Estimació de la procedència

The object in question is a women’s saddle made of bejuco from the province of Camarines Sur, Philippines (formerly known as ‘Nueva Cáceres’). This object was donated by Regino Garcia y Baza, a prominent Filipino artist, botanist and forester, known for his work in the classification and display of botanical and cultural specimens during the Philippines Exhibition of 1887. The first mention of this piece is found in the Butlletí de la BMVB of December 1887, where it is recorded as part of a donation by García that included two saddles and two knives (bolos).

The possible journey of this piece begins with its inclusion in the Philippines Exhibition in 1887, held in Madrid’s Retiro Park. The exhibition was organized by Víctor Balaguer, a prominent politician who served as Spain’s Minister of Overseas. The event sought to assert Spain’s colonial presence and control over the Philippines in a context of growing geopolitical tensions. His intention was to present the archipelago as a valuable possession of the empire, showcasing cultural and natural artefacts in a framework that served colonial interests.

During the exhibition, the saddle was part of the ‘Population’ section, which was intended to show aspects of everyday Filipino life. However, this section took on an eminently ethnographic focus in order to offer European visitors an insight into the character and customs of the Filipino inhabitants. After the exhibition, Regino García y Baza publicly donated the saddle to the collection of the Víctor Balaguer Library Museum, in recognition of the organization of the event and of his relationship with Balaguer.

The piece was transported from the Philippines to Spain through a centralized artefact collection system based in Manila, and the objects were shipped aboard the vessels of the Transatlantic Company. This process reflected the colonial hierarchies of the time, in which local and indigenous elites were involved in the collection of artefacts under the supervision of the colonial authorities.

The inclusion of the saddle in the BMVB collection is an example of the cultural exchange and transfer of objects that took place during the colonial period, highlighting the complexities of the interaction between colonizers and colonized. While García’s donation was part of an effort to conserve and display Filipino cultural wealth, it must also be seen in the broader context of the power dynamics and colonial narratives that characterized the period.

Possibles classificacions alternatives

With the results obtained, some fields in the inventory record of this object can be updated:

Place of production/origin: Camarines Sur (formerly known as ‘Nueva Cáceres’, Luzon Island)
Donor or seller: Regino García y Baza (1840–1916)
Date of acquisition by the institution: December 1887

Complementary sources

Exposición General de las Islas Filipinas (1887). Catálogo de la exposición general de las Islas Filipinas celebrada en Madrid… el 30 de junio de 1887. Signatura: AHM/633416. Madrid: Biblioteca Nacional de España.
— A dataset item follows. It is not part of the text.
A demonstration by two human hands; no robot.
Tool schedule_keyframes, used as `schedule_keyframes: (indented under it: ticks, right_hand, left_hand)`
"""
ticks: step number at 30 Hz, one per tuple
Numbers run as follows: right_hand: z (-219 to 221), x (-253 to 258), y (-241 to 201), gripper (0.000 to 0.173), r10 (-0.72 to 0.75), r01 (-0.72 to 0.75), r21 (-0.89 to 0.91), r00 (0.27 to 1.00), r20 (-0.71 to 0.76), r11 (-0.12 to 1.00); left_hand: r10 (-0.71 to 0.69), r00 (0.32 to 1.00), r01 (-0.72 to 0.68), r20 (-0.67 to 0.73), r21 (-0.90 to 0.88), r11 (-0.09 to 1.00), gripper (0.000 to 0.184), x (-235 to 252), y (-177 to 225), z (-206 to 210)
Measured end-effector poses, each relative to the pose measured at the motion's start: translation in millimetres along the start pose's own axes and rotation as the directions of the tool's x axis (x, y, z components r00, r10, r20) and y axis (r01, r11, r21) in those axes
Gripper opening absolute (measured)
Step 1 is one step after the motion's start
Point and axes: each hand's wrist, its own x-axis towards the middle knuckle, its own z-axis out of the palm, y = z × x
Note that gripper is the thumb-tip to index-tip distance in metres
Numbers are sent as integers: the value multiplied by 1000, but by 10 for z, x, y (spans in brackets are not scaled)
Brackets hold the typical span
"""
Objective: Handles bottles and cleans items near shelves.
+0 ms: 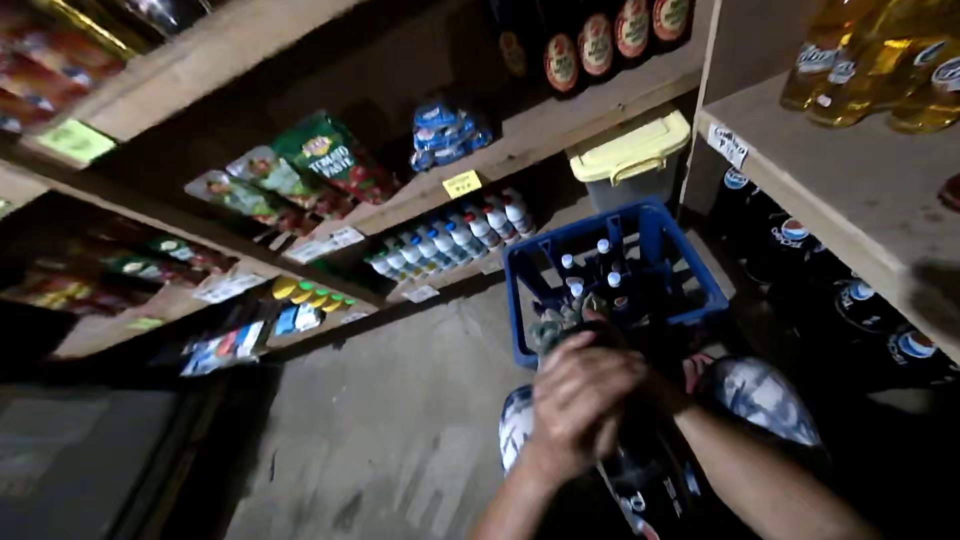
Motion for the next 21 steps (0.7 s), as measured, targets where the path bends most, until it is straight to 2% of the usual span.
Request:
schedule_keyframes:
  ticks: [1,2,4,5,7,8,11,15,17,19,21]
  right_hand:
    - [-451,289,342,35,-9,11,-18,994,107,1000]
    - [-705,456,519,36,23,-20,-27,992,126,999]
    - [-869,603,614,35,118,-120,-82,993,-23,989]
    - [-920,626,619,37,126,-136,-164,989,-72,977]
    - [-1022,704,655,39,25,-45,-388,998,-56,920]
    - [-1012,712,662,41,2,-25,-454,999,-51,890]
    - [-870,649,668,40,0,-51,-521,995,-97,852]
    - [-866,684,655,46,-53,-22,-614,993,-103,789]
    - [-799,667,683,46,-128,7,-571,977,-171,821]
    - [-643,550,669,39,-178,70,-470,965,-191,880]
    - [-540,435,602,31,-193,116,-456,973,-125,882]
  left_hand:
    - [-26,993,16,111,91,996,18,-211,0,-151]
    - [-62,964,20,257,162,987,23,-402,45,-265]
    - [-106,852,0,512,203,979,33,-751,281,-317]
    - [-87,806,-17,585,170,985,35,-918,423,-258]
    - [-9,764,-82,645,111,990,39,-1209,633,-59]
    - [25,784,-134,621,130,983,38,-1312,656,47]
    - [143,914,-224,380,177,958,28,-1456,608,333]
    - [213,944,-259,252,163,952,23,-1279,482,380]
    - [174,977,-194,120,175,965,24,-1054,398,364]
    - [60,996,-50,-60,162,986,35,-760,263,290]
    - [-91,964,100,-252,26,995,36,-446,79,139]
García y Baza, R. (s. d.). Regino García y Baza. Prabook. <https://prabook.com/web/regino.garcia_y_baza/3776028#google_vignette> [consulta: 08/08/2024].

La Ilustración. Revista Hispanoamericana (1887). Any 8, (360). Barcelona: Luis Tasso.

Oliva, J. (1887). Carta manuscrita de Joan Oliva a Víctor Balaguer. Fons epistolari de Joan Oliva, signatura Oliva/475. Vilanova i la Geltrú: Biblioteca Víctor Balaguer.

Pérez, Á. (1902). Igorrotes: Estudio geográfico y etnográfico sobre algunos distritos del norte de Luzón. Imp. de «El Mercantil».

Ruiz Gutiérrez, A. (2012). Arte indígena del norte de Filipinas: Los grupos étnicos de la Cordillera de Luzón. Granada: Atrio.

Sánchez Gómez, L. Á. (2003). Un imperio en la vitrina: El colonialismo español en el Pacífico y la Exposición de Filipinas de 1887. Madrid: CSIC Press.

Taviel de Andrade, E. (1887). Historia de la Exposición de las Islas Filipinas en Madrid en 1887 (2 vol.). Madrid: Imprenta de Uliano Gómez y Pérez.